If you're using a mutable reference type as a key, the default implementation of GetHashCode() will guarantee hash equality regardless of object state (ie the hash is tied to the reference, not the state). You're correct, however, that a mutable type with value equality semantics (where GetHashCode presumably depends on state) is a bad choice for a dictionary key.

The Dictionary<> class does nothing to protect itself against a mutable key object being changed. It's up to you to know whether or not the class you're using as a key is mutable, and to avoid it if possible.

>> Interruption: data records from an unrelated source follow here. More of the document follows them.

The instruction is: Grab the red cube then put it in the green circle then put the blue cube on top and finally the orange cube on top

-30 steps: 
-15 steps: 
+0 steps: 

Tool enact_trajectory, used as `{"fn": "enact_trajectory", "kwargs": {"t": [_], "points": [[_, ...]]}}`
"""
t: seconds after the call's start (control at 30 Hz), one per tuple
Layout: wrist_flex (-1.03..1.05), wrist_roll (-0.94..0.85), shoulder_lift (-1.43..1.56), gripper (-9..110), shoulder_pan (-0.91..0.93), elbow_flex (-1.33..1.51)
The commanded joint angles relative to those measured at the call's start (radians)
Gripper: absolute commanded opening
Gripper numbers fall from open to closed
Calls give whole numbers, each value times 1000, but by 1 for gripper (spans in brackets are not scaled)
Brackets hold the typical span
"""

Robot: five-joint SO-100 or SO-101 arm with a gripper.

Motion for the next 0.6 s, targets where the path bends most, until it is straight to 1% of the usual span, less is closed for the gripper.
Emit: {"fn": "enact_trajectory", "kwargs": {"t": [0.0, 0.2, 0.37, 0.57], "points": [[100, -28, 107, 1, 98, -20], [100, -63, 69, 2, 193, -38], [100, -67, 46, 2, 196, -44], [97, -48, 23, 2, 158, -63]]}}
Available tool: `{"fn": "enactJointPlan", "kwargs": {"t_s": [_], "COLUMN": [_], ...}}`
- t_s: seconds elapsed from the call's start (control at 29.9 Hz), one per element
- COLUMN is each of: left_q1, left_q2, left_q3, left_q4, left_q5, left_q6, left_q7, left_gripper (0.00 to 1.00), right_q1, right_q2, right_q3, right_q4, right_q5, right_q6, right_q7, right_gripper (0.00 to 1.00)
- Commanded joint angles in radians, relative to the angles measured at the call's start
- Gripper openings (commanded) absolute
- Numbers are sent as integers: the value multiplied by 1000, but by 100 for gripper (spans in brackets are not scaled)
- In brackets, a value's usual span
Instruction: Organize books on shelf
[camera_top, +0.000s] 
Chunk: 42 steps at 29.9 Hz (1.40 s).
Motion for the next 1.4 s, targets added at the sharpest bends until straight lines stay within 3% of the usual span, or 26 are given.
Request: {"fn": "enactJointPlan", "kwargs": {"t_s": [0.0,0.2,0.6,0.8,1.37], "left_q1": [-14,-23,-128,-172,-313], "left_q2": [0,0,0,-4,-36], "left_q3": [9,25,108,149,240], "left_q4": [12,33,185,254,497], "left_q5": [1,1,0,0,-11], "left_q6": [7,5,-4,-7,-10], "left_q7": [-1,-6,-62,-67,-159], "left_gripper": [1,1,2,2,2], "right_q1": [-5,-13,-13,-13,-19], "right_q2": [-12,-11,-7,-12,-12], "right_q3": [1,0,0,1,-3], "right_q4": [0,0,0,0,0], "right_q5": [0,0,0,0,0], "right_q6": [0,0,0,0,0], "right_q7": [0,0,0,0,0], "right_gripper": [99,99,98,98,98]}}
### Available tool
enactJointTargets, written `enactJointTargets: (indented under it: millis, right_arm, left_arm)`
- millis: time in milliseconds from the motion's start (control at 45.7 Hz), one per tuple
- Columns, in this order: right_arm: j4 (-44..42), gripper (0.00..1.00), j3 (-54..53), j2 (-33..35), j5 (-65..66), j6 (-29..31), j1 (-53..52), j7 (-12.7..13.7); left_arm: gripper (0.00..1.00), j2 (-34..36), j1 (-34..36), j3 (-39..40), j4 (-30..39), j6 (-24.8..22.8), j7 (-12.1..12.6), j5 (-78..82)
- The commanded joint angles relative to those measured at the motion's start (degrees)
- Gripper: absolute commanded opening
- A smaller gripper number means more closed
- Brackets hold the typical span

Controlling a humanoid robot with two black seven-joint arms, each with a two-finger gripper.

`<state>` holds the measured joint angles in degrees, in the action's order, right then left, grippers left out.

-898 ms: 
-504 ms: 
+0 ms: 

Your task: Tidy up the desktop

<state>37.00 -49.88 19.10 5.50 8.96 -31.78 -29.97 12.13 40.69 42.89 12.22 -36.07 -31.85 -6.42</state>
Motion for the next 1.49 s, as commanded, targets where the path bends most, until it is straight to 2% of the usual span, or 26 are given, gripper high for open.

If a reference type does not override Equals/GetHashCode, a Dictionary using the default comparator won't care about any of the key objects' fields or properties, and thus won't notice or care if they change. It's simplest to think of the default GetHashCode method as returning a number related to an "object ID", and the default Equals method as comparing "object id's". Indeed, in a system limited to two billion or fewer objects, GetHashCode could simply return an object ID, but for various reasons it might do other things as well.

If the only part of an object that is examined by Equals or GetHashCode is the object ID, then for purposes of those functions, all objects are immutable. Once an object is created, it will always have the same ID, and that ID will never be used for any other object until all traces of the former object ID have vanished from the universe.

It does not avoid this situation. It's up to the calling code to enforce this:

As long as an object is used as a key in the Dictionary<TKey, TValue> , it must not change in any way that affects its hash value. Every key in a Dictionary<TKey, TValue> must be unique according to the dictionary's equality comparer. A key cannot be null , but a value can be, if the value type TValue is a reference type.